Work to be completed: Transcribe the listing below only from the line with "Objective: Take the" up to and including the line with "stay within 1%".

Input data:
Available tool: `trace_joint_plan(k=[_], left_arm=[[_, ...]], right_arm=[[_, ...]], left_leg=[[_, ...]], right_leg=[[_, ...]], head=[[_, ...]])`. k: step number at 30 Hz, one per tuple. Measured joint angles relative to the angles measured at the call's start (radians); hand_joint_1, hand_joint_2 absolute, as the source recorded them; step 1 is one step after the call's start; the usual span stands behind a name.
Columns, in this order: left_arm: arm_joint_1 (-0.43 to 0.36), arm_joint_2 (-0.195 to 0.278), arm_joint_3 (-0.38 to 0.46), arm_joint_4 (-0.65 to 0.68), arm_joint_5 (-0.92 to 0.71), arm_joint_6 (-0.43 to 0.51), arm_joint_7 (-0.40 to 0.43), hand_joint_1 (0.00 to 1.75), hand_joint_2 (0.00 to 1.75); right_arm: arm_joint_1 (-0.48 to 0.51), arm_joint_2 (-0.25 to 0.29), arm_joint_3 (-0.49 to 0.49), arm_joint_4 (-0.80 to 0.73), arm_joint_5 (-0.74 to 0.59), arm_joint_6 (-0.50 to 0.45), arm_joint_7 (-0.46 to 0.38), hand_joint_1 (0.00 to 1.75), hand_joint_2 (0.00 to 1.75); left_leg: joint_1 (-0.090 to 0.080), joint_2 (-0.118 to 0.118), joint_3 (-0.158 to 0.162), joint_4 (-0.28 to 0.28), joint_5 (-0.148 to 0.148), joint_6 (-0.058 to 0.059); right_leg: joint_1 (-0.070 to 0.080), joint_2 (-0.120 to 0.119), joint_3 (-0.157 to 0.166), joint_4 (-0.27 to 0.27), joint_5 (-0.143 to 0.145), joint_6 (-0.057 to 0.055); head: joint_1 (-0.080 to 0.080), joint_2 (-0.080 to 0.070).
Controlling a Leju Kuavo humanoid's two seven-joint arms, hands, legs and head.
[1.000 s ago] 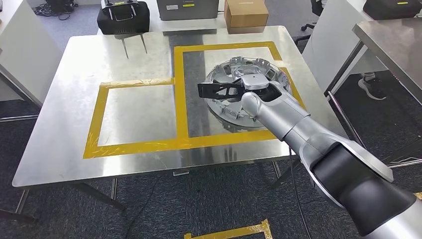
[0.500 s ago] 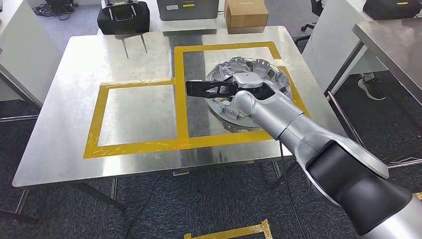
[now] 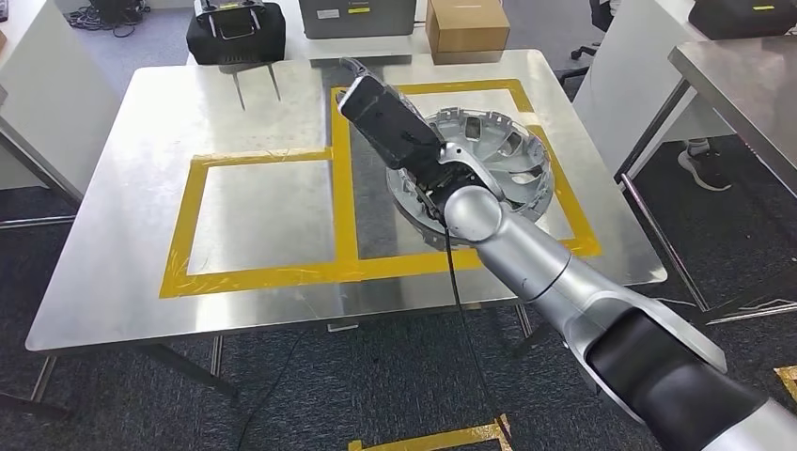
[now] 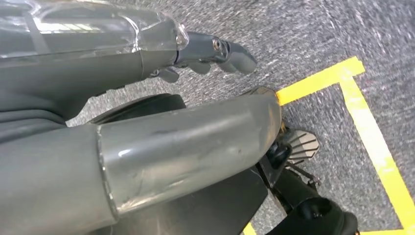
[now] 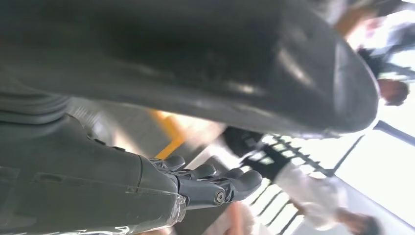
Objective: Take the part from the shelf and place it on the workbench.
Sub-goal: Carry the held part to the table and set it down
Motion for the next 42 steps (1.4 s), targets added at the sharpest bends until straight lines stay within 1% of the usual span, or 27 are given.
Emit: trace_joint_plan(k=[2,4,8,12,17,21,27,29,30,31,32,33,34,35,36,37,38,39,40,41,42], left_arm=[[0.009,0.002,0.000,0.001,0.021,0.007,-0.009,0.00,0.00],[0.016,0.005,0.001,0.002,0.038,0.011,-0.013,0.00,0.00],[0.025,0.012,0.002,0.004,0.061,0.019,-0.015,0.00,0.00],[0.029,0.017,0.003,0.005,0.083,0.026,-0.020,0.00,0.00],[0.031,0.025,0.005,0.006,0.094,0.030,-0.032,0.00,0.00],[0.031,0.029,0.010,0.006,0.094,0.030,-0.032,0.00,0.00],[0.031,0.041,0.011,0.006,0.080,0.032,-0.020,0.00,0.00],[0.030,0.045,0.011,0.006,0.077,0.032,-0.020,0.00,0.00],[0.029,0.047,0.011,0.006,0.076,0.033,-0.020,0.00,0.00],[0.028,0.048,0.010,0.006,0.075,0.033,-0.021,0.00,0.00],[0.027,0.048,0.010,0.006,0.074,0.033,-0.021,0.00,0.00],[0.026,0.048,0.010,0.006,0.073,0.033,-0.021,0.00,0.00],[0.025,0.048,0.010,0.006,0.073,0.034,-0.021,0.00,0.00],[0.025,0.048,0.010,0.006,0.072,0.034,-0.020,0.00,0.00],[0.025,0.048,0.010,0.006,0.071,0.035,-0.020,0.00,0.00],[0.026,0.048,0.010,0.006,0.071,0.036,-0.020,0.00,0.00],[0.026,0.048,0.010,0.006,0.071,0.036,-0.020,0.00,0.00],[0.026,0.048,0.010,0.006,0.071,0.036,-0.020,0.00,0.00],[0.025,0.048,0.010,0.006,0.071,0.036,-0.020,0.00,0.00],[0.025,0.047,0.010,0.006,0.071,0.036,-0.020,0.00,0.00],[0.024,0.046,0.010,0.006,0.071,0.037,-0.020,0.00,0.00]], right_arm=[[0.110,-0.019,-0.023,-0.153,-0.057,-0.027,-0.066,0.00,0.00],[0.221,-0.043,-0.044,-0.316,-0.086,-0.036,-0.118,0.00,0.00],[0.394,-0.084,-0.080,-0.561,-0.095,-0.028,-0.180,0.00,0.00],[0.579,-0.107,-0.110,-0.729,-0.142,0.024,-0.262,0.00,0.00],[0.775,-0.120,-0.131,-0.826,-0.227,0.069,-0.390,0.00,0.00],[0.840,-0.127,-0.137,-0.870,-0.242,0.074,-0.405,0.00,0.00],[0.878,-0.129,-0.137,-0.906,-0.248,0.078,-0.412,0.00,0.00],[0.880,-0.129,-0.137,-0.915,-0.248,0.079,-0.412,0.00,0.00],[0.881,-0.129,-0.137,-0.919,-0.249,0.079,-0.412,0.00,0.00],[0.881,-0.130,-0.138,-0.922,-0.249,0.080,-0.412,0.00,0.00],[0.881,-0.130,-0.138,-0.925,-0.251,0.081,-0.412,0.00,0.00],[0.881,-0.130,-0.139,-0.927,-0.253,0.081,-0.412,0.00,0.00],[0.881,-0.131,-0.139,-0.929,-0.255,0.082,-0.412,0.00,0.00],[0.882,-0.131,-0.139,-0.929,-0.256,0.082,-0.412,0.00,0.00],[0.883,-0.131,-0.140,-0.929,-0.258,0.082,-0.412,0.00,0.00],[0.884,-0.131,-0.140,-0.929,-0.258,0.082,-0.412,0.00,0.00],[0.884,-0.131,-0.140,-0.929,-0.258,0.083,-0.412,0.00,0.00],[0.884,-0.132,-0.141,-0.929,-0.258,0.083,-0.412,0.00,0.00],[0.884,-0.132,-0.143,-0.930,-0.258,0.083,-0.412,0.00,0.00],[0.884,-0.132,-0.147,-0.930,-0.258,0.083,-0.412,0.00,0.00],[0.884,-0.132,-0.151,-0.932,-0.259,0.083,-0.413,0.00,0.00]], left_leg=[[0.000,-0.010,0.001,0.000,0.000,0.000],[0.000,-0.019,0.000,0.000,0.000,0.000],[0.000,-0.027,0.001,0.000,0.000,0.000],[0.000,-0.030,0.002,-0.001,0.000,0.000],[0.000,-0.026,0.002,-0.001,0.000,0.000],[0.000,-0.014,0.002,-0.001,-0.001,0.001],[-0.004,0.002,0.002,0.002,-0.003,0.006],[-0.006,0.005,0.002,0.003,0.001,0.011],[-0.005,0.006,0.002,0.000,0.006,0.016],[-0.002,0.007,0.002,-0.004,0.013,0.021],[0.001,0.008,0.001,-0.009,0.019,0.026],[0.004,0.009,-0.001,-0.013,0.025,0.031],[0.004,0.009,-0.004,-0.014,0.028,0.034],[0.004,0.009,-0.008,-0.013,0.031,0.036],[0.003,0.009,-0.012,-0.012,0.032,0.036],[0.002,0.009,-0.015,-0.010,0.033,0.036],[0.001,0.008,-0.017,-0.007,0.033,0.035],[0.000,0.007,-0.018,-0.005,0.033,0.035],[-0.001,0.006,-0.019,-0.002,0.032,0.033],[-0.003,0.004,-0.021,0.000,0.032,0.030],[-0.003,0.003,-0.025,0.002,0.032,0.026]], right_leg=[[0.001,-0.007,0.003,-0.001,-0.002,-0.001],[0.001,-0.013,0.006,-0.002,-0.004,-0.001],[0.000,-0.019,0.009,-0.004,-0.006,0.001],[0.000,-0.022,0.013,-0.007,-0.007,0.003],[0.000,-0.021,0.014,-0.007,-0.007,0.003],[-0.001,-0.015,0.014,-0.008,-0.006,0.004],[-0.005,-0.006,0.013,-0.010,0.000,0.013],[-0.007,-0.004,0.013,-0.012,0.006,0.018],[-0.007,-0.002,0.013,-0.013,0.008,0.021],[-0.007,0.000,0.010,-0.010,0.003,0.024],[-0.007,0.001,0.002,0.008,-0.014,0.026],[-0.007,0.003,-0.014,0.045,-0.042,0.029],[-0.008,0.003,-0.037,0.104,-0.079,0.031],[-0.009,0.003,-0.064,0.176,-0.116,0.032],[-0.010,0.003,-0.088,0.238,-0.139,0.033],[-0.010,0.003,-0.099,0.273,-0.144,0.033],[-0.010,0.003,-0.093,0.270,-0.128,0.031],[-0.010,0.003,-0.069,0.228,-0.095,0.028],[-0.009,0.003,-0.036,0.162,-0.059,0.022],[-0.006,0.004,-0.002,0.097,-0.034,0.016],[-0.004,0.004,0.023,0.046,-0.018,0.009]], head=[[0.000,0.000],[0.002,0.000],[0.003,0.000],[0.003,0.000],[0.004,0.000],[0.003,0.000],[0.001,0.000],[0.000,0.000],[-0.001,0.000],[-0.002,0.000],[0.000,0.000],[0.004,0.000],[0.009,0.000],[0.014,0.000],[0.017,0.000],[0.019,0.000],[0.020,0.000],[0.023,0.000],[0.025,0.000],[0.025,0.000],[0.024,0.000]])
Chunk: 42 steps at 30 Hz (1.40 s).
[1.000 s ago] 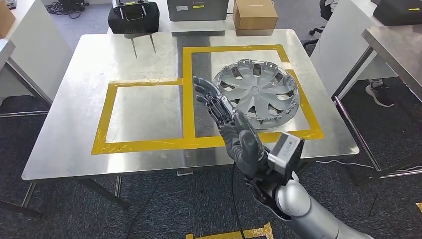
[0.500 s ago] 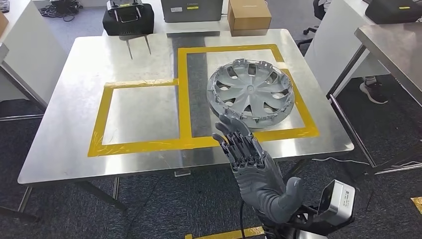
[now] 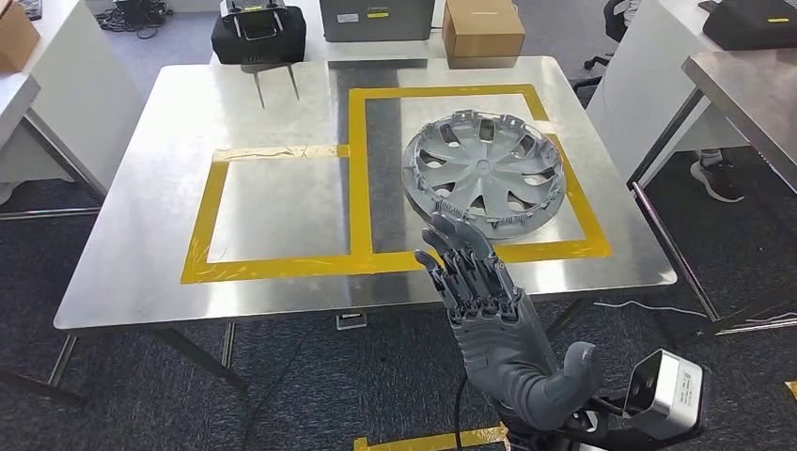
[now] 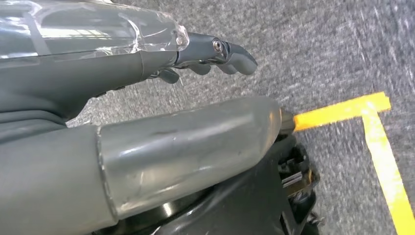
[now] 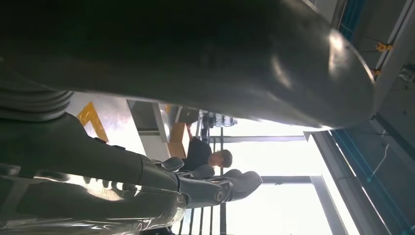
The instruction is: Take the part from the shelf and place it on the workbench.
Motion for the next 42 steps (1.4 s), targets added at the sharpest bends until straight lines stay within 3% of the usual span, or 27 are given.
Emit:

Written answer:
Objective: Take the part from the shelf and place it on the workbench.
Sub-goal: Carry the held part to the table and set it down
Motion for the next 42 steps (1.4 s), targets added at the sharpest bends until straight lines stay within 1% of the usual span, or 27 are given.

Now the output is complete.